Als der 5-jährige Ahmad Bashir Sharafuddin im Klinikum Gütersloh ankam, hatte er nur ein T-Shirt, eine Hose, Schuhe und einen kleinen Teddy dabei. „Inzwischen ist sein ganzes Zimmer voll mit Spielsachen und anderen Geschenken“, sagt Oberarzt Dr. Michael Stoffels. Das größte Geschenk jedoch machte das Team rund um Chefarzt Dr. Bernd Ruhnke dem Jungen aus Afghanistan im Operationssaal: Ahmad kann endlich wieder richtig zugreifen.

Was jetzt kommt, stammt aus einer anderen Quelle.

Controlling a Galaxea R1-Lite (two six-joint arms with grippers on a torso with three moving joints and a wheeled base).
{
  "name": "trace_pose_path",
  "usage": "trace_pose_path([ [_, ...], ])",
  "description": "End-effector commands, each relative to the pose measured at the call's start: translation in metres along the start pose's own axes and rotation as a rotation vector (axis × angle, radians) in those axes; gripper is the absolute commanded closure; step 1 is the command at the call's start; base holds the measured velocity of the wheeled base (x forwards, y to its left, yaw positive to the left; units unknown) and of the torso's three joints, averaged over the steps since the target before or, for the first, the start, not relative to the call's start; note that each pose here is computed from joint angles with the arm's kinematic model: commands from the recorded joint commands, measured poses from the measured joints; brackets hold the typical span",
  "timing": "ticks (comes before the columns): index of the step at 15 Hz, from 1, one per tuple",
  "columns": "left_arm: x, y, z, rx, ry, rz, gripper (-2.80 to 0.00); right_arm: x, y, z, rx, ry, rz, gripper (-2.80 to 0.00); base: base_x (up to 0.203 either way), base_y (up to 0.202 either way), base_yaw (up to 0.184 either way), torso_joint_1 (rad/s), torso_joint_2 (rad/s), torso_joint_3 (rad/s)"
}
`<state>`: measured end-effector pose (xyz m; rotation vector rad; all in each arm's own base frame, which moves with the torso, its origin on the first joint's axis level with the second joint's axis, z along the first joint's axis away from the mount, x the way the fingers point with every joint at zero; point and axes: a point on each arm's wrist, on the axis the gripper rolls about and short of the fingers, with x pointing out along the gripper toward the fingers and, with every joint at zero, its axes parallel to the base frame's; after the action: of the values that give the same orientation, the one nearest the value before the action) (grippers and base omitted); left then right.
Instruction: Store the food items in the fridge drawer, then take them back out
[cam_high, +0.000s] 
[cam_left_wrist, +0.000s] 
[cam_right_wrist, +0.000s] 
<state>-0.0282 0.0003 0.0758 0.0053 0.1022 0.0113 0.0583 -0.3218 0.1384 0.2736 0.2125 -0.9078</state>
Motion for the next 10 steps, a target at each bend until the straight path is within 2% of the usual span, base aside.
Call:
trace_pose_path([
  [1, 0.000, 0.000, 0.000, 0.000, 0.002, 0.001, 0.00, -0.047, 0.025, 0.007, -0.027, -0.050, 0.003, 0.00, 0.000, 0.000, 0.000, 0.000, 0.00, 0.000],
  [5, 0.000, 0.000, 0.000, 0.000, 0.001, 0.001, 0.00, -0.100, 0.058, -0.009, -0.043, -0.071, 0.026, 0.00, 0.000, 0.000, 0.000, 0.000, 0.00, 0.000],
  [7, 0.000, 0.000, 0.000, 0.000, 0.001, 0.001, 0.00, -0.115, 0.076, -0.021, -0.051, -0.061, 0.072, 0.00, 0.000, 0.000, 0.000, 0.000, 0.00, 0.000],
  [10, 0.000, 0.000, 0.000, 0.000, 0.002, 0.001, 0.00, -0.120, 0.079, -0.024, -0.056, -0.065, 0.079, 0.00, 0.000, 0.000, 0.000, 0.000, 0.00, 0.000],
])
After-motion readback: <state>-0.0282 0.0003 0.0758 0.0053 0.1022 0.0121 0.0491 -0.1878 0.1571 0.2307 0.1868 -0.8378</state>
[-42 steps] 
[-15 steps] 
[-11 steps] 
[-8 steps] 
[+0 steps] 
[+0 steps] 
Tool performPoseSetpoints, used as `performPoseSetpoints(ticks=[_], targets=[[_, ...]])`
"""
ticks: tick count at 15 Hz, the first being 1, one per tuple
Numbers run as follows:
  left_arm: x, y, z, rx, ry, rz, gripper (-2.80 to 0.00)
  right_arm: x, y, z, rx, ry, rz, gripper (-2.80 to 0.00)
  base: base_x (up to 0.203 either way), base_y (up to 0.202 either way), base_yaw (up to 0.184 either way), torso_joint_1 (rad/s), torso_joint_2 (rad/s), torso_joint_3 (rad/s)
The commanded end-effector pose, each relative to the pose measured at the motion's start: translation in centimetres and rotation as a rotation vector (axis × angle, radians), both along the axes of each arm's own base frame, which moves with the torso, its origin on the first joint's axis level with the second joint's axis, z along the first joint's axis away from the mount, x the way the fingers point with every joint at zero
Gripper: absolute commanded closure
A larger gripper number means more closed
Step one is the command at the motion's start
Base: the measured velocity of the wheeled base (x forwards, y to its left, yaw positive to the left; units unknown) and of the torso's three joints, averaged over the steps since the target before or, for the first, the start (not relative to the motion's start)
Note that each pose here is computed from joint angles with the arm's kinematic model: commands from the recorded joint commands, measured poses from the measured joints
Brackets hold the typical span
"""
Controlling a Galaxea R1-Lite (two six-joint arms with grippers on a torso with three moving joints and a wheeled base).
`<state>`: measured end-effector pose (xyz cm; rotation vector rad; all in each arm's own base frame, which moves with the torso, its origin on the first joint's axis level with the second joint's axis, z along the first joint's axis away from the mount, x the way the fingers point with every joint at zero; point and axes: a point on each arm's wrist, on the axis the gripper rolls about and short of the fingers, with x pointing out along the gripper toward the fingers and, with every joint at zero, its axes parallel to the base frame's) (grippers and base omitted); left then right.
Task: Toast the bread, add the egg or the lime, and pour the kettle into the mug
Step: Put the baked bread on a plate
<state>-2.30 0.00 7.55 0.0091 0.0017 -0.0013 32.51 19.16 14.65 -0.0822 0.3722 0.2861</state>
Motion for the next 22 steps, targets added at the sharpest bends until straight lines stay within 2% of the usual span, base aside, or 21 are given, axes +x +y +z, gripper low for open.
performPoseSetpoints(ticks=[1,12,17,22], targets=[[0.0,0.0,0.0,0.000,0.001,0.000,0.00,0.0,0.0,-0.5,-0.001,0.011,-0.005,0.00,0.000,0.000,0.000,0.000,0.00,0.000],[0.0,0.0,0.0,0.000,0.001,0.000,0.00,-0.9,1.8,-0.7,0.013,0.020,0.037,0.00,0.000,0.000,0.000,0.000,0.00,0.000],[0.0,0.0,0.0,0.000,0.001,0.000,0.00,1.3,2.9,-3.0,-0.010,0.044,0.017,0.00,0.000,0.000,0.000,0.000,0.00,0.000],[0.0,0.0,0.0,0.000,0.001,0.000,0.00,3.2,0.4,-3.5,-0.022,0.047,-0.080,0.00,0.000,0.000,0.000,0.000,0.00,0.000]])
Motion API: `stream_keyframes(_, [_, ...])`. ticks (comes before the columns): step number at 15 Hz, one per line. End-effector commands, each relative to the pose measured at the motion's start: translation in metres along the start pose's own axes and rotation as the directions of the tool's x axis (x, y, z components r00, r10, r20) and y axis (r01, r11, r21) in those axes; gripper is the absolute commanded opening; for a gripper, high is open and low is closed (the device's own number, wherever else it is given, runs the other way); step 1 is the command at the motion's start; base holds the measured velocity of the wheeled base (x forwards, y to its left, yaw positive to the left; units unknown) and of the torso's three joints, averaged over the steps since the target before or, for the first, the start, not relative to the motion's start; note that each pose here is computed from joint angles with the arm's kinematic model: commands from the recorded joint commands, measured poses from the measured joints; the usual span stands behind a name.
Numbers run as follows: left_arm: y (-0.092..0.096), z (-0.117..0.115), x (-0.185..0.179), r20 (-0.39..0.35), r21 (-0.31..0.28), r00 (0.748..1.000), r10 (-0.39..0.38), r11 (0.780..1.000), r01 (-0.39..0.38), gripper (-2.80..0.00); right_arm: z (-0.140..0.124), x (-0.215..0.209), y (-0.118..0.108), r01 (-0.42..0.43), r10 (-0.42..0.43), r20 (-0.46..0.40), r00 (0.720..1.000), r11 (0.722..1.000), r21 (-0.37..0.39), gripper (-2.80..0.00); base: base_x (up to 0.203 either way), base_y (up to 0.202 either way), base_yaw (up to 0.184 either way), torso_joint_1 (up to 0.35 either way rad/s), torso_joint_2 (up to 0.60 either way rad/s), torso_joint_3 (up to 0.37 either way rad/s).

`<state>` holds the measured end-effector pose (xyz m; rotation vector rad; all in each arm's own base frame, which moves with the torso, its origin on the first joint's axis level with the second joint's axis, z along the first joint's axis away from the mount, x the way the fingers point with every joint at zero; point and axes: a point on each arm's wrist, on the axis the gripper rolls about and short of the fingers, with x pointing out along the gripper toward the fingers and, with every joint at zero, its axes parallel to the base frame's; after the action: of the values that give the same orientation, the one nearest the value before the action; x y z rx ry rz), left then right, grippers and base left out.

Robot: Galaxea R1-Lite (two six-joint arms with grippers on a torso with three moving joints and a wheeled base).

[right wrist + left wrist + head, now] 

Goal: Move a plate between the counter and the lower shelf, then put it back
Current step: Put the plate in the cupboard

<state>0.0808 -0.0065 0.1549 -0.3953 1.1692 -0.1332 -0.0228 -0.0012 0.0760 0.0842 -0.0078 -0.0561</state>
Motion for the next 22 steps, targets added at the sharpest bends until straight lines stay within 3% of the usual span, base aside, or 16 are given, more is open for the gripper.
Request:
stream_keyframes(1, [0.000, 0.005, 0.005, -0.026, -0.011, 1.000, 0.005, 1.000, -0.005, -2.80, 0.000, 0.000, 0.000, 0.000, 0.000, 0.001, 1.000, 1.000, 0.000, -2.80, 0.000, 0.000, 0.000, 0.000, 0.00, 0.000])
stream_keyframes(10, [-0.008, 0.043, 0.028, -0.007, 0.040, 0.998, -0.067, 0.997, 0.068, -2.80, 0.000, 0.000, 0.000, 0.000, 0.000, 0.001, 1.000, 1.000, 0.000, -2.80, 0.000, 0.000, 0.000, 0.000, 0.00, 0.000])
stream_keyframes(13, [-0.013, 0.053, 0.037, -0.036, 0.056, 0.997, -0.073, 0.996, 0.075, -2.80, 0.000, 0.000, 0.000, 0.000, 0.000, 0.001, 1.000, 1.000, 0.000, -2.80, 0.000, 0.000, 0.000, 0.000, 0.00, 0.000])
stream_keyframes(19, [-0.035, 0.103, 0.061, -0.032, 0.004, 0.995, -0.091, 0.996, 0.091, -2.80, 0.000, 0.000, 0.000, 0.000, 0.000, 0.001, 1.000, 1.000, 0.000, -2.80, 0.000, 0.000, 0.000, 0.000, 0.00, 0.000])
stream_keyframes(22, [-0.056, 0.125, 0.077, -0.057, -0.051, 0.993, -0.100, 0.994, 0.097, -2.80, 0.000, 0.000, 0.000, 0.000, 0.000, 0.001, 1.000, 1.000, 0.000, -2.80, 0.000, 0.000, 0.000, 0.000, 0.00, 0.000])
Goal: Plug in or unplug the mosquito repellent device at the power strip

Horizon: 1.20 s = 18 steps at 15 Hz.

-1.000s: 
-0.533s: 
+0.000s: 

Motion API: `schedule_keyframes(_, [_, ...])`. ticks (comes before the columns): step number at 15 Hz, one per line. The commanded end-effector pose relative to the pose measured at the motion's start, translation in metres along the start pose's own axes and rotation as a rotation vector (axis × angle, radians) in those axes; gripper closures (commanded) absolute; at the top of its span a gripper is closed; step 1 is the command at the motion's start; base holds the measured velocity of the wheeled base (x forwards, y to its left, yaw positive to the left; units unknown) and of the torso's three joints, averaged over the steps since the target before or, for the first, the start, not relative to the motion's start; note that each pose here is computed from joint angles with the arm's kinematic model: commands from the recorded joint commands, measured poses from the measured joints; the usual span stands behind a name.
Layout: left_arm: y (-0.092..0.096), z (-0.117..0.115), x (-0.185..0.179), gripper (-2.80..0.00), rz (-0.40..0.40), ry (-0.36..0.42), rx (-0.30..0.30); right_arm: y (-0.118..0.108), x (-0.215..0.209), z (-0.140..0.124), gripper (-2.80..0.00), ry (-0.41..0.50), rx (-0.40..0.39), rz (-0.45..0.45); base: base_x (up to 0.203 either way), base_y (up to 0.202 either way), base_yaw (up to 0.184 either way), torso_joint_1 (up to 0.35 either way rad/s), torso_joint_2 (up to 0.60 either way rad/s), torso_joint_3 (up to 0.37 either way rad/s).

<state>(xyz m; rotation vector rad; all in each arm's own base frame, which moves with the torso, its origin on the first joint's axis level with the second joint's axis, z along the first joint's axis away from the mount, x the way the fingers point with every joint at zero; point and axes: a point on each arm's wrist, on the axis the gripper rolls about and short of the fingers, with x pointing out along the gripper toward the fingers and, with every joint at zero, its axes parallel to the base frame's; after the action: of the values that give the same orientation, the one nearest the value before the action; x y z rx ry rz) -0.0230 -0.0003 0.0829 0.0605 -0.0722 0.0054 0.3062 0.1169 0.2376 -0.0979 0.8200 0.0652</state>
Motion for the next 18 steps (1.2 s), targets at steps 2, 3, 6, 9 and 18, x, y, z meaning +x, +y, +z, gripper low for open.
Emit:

Seit einem Verbrühungsunfall vor knapp zweieinhalb Jahren konnte er die linke Hand nicht mehr richtig öffnen: „Die Finger sind nach dem Unfall in einer Beugungskontraktur zusammengewachsen: Der Mittelfinger ist bei der Vernarbung des Gewebes nach unten zu einer Hohlhand eingekrümmt, Ring- und kleiner Finger waren in ihrer Beweglichkeit ebenfalls eingeschränkt“, erklärt Dr. Stoffels. „Um Ahmad wieder ein normales Greifen zu ermöglichen, haben wir die bestehenden Narbenstränge aufgebrochen und gegeneinander verschoben. So konnte die Hand wieder geöffnet und die stark vernarbte Haut mit Transplantationen wiederhergestellt werden.“
Damit die Hand beweglich bleibt, hat Ahmed nach der Operation Unterstützung aus der Physiotherapie des Klinikums bekommen, wo regelmäßig Übungen mit ihm gemacht wurden. „Darüber hinaus muss er seine Hand viel eincremen und einen Kompressionshandschuh tragen, der vom Sanitätshaus Mitschke maßgefertigt und kostenlos zur Verfügung gestellt wurde“, sagt Dr. Iris Held, leitende Oberärztin der Klinik. „Zusätzliche Unterstützung haben wir im Behandlungsverlauf außerdem durch Ergotherapeutin Nicole Hentschel aus Bielefeld bekommen, die uns individuell angepasste Schienen zur Nachbehandlung zur Verfügung stellte.“
Ahmad wurde über die Organisation Friedensdorf an das Klinikum Gütersloh vermittelt. Die Organisation aus Oberhausen bietet kranken und verletzten Kindern aus von Kriegen und Krisen geschwächten Heimatländern wie Afghanistan und Angola Hilfe, indem sie diese zur medizinischen Versorgung nach Deutschland holen. „Das Friedensdorf bittet bei Fachkliniken in Deutschland regelmäßig um die kostenlose Behandlung der kleinen Patienten“, erzählt Chefarzt Dr. Bernd Ruhnke. In der Klinik für Plastische, Ästhetische und Handchirurgie wurden in den vergangenen zehn Jahren bereits mehrere Kinder aus dem Friedensdorf erfolgreich behandelt. „In den letzten Jahren konnten wir uns über Spenden der Firmen Tönnies, Miele und Bertelsmann freuen, die die Operation und die Therapie finanziell unterstützt haben“, so Dr. Ruhnke. Dieses Mal trägt das Klinikum die Kosten für die Behandlung weitestgehend selbst. Neben der kostenlosen Operation, Therapie und Pflege durch die Krankenhäuser ist das Friedensdorf darüber hinaus auf Spenden angewiesen, durch die die Flugkosten sowie die Unterbringung im Friedensdorf in Oberhausen finanziert werden. Bei allen Kindern, die im Friedensdorf aufgenommen werden, ist eine medizinische Behandlung in ihrer Heimat nicht möglich und ihre Familien können sich selbst keine Behandlung im Ausland, wo eine Operation erfolgsversprechend ist, leisten.
Der kleine Junge aus Afghanistan hat während seines Aufenthalts die Herzen der Mitarbeiter des Klinikums im Sturm erobert. Bei seiner Ankunft in Gütersloh konnte er noch kein Wort Deutsch, inzwischen versteht und spricht er viel. „Er war sehr tapfer, besonders beim Ziehen der Drähte“, so Dr. Stoffels. Nach rund fünf Wochen in Gütersloh ist Ahmad nun zur Rehabilitation ins Friedensdorf zurückgebracht worden. Dort werden die Wunden weiter versorgt und er wird weiterhin im Umgang mit Medikamenten, Cremes und Hilfsmitteln unterstützt. Nach der Reha wird Ahmad wieder zu seiner Familie in seine Heimat nach Afghanistan zurückkehren.